ARM64 Architecture
ARM vs x86-64
Architecture comparison
Feature x86-64 (CISC) ARM64 (RISC)
──────────────────────────────────────────────────────────────
Design Complex instructions Simple, fixed-length
Instruction size Variable (1-15 bytes) Fixed (4 bytes)
Registers 16 GPR 31 GPR (X0-X30)
Endianness Little-endian Bi-endian (usually LE)

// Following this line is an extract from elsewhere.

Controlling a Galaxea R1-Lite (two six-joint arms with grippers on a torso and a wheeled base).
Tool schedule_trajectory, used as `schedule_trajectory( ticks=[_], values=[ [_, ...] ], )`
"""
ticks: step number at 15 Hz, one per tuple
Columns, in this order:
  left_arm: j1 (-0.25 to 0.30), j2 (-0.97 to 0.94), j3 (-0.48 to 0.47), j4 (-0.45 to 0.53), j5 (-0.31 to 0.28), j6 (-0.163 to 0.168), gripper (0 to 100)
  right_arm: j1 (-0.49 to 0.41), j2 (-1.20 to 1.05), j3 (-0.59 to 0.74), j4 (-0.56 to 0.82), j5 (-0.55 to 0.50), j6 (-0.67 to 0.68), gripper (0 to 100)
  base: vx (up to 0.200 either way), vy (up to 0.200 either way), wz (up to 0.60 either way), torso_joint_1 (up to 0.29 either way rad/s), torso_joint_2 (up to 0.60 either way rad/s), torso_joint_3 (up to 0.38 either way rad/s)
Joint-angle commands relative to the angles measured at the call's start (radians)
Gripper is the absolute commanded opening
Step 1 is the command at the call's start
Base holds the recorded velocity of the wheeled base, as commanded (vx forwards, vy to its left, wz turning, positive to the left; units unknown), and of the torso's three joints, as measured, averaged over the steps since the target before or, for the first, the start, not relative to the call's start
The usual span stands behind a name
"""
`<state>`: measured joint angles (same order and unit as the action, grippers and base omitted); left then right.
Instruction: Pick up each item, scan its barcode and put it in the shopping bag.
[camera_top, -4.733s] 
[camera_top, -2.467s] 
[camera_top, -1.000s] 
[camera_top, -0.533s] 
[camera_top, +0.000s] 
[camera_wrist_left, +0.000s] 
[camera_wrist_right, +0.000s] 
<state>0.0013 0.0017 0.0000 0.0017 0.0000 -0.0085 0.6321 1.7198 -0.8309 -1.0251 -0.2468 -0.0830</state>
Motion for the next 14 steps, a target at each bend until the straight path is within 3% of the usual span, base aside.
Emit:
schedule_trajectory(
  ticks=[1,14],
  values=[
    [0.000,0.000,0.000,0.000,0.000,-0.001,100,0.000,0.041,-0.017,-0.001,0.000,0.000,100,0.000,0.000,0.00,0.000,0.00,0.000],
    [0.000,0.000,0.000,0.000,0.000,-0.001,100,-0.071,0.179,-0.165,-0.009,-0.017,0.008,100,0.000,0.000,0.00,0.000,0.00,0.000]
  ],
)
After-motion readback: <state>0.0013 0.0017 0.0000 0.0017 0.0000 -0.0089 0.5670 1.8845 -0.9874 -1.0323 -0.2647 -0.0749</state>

Power Higher per core Lower per core
Prevalence Desktops, servers Mobile, embedded, Apple
ISA style Register-memory Load-store (reg-reg only)
Load-store architecture:
x86: add eax, [rbx] ; Memory operand in arithmetic
ARM: ldr w0, [x1] ; Load from memory to register
add w0, w0, w2 ; Arithmetic only between registers
str w0, [x1] ; Store back to memory
ARM64 Registers
General purpose registers
64-bit 32-bit Purpose (AAPCS64)
──────────────────────────────────────────
X0-X7 W0-W7 Arguments + return values
X8 W8 Indirect result location
X9-X15 W9-W15 Scratch (caller-saved)
X16-X17 W16-W17 Intra-procedure-call scratch
X18 W18 Platform register (reserved)
X19-X28 W19-W28 Callee-saved
X29 (FP) W29 Frame pointer (like RBP)
X30 (LR) W30 Link register (return address)
SP Stack pointer (separate from GPRs)
PC Program counter (like RIP)
XZR/WZR Zero register (reads as 0, writes discarded)
Key difference from x86-64:
- 31 GPRs vs 16 (fewer register pressure issues)
- Zero register (no need for xor eax, eax)
- Link register stores return address (no implicit push by CALL)
- Separate stack pointer from GPRs
NEON/SVE (SIMD)
V0-V31: 128-bit SIMD registers (NEON)
Can be accessed as:
Bn (8-bit), Hn (16-bit), Sn (32-bit), Dn (64-bit), Qn (128-bit)
SVE: Scalable Vector Extension (256-2048 bit, varies by implementation)
Server ARM chips (AWS Graviton, etc.)
ARM64 Instructions
Data movement
; Load/Store (ARM is load-store architecture)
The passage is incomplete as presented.